Tassi invariati e conferma del programma di Quantitative Easing. Le decisioni del Consiglio direttivo della Banca Centrale Europea confermano la prudenza di rigore del Presidente Draghi: “La ripresa si rafforza e si estende – il mantra che è tornato a ripetere -, i rischi sono ora bilanciati, ma a mancare sono ancora segnali forti che di un rilancio dell’inflazione”.

“La ripresa c‘è, l’inflazione non ancora”

“Dopo molto tempo stiamo finalmente vivendo una forte ripresa – il suo rassicurante commento alla stampa -. Ora dobbiamo solo attendere che stipendi e prezzi al consumo si avvicinino ai nostri obiettivi”.

Draghi is already tapering his press conferences… if not policy https://t.co/XZrg1cv8ct pic.twitter.com/T65t91tHuQ— Bloomberg (@business) 20 luglio 2017

Su Twitter la malizia di Bloomberg: “Più si avvicina il momento in cui la BCE dovrà decidere se interrompere il programma di allentamento quantitativo, più le conferenze stampa del Presidente Draghi si accorciano”

Qui la trascrizione integrale della conferenza stampa di Mario Draghi

“Le politiche della BCE rispondono agli obiettivi del nostro mandato: non occupazione e crescita, ma stabilità dei prezzi”

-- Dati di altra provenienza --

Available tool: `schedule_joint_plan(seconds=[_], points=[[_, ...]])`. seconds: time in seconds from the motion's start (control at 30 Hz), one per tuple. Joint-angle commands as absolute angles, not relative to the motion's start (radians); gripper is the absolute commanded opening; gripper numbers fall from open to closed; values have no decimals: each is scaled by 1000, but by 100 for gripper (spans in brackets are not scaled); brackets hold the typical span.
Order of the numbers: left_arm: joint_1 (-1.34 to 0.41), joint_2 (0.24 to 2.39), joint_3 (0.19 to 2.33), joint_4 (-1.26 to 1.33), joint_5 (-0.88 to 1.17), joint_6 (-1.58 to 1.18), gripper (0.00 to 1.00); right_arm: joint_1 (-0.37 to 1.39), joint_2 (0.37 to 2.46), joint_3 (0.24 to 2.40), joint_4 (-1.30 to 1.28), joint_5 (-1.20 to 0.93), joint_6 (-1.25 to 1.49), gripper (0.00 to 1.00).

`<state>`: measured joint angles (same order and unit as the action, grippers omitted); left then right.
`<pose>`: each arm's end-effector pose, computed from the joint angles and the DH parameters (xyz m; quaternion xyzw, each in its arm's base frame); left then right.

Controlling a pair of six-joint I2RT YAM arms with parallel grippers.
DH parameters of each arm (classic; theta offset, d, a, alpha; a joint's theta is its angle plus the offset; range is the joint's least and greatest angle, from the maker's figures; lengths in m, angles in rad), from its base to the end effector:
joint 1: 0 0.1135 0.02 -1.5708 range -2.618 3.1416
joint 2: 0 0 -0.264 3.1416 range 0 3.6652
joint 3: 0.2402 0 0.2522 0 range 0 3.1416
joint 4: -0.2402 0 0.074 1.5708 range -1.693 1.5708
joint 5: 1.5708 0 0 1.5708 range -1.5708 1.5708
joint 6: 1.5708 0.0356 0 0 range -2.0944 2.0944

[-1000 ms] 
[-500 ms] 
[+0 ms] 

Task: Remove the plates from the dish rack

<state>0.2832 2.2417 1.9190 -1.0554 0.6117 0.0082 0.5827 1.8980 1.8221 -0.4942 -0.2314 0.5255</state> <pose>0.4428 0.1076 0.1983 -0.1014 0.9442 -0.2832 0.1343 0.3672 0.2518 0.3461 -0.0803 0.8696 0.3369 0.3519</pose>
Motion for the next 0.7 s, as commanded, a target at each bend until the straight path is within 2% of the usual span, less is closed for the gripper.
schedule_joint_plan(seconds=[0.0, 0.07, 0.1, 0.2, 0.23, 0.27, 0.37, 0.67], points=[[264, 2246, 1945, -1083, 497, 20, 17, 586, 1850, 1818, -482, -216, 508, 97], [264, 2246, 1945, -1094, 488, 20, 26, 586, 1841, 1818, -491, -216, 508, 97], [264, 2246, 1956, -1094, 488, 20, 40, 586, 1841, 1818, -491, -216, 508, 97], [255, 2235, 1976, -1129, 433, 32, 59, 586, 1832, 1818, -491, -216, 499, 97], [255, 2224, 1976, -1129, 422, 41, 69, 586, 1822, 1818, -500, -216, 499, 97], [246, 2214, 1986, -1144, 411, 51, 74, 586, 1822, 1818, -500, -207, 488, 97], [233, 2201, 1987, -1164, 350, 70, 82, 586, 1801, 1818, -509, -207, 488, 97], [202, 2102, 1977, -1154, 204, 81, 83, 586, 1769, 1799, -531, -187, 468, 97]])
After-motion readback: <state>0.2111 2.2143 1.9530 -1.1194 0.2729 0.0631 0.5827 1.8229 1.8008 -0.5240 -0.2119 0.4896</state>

Watch again: Draghi on changing the ECB’s mandate pic.twitter.com/S6WtKEvmwE— ECB (@ecb) 20 luglio 2017

Sull’account Twitter della BCE, spiegazioni e richiamo di Mario Draghi: “Il nostro mandato non consiste nell’assicurare né la crescita, né l’occupazione, ma la stabilità dei prezzi. E questo è l’obiettivo della nostra politica monetaria”

“Pazienza” l’ordine di scuderia che trapela dal Consiglio direttivo: se il tasso principale resta invariato allo 0%, anche il Quantitative Easing proseguirà sui binari di oggi: acquisti da 60 miliardi di euro al mese fino alla fine dell’anno e, se necessario, ancora fino a “un aggiustamento durevole dell’inflazione”.